→ **Extracted data entries**
* * * * * * *

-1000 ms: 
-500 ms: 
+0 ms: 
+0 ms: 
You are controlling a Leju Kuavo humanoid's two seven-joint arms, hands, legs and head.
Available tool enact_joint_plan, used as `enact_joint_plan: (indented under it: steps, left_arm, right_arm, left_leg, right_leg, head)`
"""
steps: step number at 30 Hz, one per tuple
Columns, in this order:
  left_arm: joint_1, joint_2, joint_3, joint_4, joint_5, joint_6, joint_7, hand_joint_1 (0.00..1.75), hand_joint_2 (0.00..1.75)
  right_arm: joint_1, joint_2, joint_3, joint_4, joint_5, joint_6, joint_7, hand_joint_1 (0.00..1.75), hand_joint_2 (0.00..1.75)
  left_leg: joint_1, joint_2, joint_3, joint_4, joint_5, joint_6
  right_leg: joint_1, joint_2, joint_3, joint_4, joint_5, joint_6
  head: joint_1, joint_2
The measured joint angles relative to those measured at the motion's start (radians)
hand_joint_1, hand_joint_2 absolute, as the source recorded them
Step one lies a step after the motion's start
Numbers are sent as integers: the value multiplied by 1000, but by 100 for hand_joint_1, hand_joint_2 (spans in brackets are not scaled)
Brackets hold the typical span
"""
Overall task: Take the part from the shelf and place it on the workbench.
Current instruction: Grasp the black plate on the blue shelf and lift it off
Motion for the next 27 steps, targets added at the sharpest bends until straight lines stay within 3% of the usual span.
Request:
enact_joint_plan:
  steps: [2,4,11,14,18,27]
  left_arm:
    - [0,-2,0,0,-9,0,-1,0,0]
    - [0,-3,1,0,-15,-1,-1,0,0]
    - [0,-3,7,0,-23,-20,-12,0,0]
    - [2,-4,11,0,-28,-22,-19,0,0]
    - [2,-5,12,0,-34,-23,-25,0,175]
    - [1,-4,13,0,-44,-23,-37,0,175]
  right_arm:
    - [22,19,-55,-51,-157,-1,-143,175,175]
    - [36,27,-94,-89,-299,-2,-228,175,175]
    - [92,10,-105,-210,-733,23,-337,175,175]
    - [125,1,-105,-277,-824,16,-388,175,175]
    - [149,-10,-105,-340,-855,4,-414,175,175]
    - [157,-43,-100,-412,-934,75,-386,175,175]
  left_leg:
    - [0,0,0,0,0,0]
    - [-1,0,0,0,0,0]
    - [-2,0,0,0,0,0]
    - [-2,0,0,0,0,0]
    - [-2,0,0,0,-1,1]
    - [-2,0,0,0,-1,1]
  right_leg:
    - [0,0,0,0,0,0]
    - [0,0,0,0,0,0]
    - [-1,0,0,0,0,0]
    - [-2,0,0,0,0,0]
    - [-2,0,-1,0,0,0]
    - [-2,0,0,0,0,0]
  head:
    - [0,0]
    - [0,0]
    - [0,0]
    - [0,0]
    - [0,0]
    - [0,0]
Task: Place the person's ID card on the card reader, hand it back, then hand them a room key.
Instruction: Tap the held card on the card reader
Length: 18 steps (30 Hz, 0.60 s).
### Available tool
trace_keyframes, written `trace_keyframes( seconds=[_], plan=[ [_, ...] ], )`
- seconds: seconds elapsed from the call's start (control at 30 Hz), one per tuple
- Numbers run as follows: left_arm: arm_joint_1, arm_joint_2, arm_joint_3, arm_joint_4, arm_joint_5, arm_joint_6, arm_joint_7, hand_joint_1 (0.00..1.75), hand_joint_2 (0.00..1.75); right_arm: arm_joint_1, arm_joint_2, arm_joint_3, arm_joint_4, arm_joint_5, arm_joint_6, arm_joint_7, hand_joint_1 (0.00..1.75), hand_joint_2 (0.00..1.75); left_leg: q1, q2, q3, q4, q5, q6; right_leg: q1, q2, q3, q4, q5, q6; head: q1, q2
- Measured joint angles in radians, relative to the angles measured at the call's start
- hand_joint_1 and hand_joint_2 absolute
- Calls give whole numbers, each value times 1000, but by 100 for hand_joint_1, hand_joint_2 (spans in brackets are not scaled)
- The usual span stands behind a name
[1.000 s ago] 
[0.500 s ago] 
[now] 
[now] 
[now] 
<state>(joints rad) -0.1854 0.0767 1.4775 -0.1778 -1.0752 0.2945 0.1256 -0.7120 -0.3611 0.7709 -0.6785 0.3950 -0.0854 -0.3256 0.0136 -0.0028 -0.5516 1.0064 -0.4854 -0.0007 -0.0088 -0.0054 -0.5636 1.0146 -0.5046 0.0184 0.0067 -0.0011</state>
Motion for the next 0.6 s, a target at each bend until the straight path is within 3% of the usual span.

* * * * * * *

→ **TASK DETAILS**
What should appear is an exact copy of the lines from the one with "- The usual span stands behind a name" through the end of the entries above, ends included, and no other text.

→ **YOUR RESPONSE**
- The usual span stands behind a name
[1.000 s ago] 
[0.500 s ago] 
[now] 
[now] 
[now] 
<state>(joints rad) -0.1854 0.0767 1.4775 -0.1778 -1.0752 0.2945 0.1256 -0.7120 -0.3611 0.7709 -0.6785 0.3950 -0.0854 -0.3256 0.0136 -0.0028 -0.5516 1.0064 -0.4854 -0.0007 -0.0088 -0.0054 -0.5636 1.0146 -0.5046 0.0184 0.0067 -0.0011</state>
Motion for the next 0.6 s, a target at each bend until the straight path is within 3% of the usual span.

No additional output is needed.